TEMPO.CO, Paris- Pemilu putaran pertama Prancis telah mengantarkan Emmanuel Macron dan Marine Le Pen untuk bersaing di putaran kedua pada Mei mendatang.
Lolosnya Macron ke putaran kedua mengejutkan banyak orang, mengingat usianya yang terbilang masih muda dan minim pengalaman dalam dunia politik.
Macron lahir pada 21 Desember 1977, di Amiens, utara Prancis, dari orangtua yang sama-sama berprofesi sebagai dokter. Lulus dari sekolah Yesuit La Providence di kota asalnya, Macron kemudian pindah ke Paris untuk melanjutkan sekolah di Lycee Henri-VI. Sebelum akhirnya menamatkan pendidikan tinggi di National School of Administration.
Setelah lulus Macron bekerja sebagai Pegawai Negeri Sipil di Kementerian Keuangan Prancis. Ia akhirnya memutuskan untuk berhenti menjadi pengabdi negara dan bergabung dengan bank Rothschild & Cie sebagai bankir investasi pada 2008.
Macron yang saat ini berusia 39 tahun, menikahi janda yang usianya 24 tahun lebih tua darinya pada tahun 2007.
Karir Politik
Sejatinya Macron merupakan seorang anggota Partai Sosialis Prancis selama kurang lebih tiga tahun yakni dari 2006 hingga 2009. Ia kemudian memutuskan menjadi seorang politikus independen pada tahun 2009.
Sejak itu ia terus aktif dalam dunia politik bahkan masuk dalam jajaran pemerintahan. Pada 2012 Macron bergabung menjadi staf ahli Presiden Francois Hollande sebelum akhirnya diangkat menjadi Menteri Urusan Ekonomi, Industri, dan Digital di bawah pemerintahan Perdana Menteri Manuel Valls.

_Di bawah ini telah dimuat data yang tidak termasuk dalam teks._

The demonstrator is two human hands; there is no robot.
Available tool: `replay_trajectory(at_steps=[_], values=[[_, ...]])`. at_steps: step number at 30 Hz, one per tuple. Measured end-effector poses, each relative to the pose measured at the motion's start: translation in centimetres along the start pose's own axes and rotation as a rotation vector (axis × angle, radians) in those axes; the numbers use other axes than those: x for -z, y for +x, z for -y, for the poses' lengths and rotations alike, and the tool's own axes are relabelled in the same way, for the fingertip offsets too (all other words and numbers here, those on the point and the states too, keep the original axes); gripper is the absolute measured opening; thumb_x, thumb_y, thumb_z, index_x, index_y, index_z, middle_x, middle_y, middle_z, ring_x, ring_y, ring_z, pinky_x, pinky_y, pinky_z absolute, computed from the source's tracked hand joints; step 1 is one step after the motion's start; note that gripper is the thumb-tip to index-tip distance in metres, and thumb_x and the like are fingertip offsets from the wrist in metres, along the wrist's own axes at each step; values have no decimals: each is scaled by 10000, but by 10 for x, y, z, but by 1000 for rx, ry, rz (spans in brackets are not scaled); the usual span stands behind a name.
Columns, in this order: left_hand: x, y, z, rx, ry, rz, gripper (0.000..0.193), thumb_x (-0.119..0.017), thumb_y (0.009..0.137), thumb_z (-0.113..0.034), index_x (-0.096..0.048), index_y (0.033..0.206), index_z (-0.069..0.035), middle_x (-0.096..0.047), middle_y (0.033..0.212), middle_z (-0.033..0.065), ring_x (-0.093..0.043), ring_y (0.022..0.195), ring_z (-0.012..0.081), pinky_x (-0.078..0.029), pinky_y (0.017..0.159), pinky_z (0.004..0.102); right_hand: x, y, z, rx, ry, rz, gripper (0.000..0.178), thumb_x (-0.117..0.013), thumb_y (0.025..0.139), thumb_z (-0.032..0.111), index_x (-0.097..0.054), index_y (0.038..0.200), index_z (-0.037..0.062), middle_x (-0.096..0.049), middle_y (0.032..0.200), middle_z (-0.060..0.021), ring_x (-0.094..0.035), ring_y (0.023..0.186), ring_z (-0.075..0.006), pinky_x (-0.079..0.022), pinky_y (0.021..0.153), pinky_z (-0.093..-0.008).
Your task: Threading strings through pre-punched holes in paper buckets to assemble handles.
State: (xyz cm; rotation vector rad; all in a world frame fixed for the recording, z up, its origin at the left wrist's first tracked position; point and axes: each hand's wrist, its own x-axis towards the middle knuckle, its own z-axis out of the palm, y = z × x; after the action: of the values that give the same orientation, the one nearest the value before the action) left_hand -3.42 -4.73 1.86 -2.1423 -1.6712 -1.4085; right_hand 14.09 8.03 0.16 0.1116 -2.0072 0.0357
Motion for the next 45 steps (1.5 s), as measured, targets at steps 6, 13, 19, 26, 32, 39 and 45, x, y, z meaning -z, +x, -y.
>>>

Pada Agustus 2016 ia memutuskan untuk mengundurkan diri dan memfokuskan diri untuk mejadi calon presiden Prancis. Dalam mendukung ambisinya itu, Macron memilih Partai Perubahan sebagai kendaraan politiknya.
Kampanye Politik
Selama kampanye, Macron berhasil menarik perhatian warga Prancis yang akrab dengan keadaan kacau setelah pemilihan Donald Trump di Amerika Serikat dan Brexit di Inggris terjadi. Kebijakannya berlawanan dengan arus progresif yang muncul di Amerika Serikat dan Inggris.
Tidak seperti beberapa lawannya yang berpandangan kiri dan kanan, Macron menghindari membuat pernyataan melawan muslim dan merupakan pembela ketat sistem imigrasi terbuka.
Kebijakan
Macron berjanji jika terpilih menjadi penguasa di Istana Presiden Elysee, dia akan memperbaiki sistem politik Prancis yang dianggapnya gagal dan hampa. Mengubah undang-undang perburuhan, memotong pajak bisnis; reformasi sistem pengangguran.
Dia juga menjanjikan untuk mendorong mobilitas sosial, memotong pengeluaran publik dan meningkatkan investasi. Selain mengurangi pegawai di sektor layanan publik, mengurangi jumlah anggota parlemen dan mempekerjakan 10.000 lebih polisi dan gendarmes.
Pada pemilu putaran pertama pada Minggu, 23 April 2017, Macron menjadi kandidat yang meraih dukungan terbanyak. Ia mendapatkan dukungan sebesar 23,9 persen.
Jika menang dalam pemilihan putaran kedua, Macron akan menjadi pemimpin termuda dalam sejarah Prancis modern. Hebatnya lagi, ia dicatat sebagai politikus muda yang berhasil mengalahkan politikus kawakan dari partai Front Nasional, Marine Le Pen.